DIRECTIONS FOR THIS TASK
Lines in the listing below may contain the string "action". Say how many do, giving only the number.

RECORDS FOR THE EXERCISE
• • • •

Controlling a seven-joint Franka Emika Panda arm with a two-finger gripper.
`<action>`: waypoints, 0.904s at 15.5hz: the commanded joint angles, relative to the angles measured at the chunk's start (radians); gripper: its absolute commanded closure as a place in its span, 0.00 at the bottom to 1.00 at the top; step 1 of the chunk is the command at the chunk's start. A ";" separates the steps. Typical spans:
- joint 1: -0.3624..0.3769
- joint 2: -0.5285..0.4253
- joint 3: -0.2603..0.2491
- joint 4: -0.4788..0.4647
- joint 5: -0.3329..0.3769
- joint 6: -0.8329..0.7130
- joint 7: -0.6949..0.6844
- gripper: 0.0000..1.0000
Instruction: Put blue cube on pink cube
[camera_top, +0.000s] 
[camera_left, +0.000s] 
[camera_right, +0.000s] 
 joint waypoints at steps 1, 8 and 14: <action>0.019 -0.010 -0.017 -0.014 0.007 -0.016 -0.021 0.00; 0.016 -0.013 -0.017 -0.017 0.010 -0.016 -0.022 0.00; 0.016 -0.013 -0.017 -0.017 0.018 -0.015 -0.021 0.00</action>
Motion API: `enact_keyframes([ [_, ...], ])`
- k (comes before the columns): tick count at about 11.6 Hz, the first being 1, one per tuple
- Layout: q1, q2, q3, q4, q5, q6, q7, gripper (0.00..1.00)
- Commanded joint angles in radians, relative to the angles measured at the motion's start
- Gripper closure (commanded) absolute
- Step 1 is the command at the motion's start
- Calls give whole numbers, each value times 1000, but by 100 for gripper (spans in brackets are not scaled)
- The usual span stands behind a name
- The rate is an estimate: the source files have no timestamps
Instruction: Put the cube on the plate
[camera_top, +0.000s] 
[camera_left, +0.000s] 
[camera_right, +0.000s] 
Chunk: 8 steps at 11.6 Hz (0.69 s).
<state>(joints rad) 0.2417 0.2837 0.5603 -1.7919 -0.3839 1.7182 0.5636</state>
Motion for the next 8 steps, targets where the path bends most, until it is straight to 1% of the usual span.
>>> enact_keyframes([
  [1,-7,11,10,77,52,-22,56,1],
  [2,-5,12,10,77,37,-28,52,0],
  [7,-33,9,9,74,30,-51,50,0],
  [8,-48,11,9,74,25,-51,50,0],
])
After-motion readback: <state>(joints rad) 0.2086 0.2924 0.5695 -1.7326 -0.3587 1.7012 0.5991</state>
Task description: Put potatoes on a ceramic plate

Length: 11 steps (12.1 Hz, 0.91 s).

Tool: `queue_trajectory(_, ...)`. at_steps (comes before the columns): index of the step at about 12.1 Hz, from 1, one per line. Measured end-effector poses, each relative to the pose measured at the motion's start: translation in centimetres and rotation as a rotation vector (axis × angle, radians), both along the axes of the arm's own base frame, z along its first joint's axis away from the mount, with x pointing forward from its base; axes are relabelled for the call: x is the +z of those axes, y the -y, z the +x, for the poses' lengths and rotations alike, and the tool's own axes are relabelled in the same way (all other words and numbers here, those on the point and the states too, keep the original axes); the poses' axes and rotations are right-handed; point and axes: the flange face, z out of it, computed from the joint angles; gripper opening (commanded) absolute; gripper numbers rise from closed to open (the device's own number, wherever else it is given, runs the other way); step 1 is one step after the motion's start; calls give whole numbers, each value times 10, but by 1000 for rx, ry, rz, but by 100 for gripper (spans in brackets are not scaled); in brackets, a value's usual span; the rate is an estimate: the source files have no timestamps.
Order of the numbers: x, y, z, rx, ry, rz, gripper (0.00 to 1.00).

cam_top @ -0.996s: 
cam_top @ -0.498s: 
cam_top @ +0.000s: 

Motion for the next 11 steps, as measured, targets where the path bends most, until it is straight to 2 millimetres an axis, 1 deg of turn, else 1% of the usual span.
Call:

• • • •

ANSWER TO THIS EXERCISE
2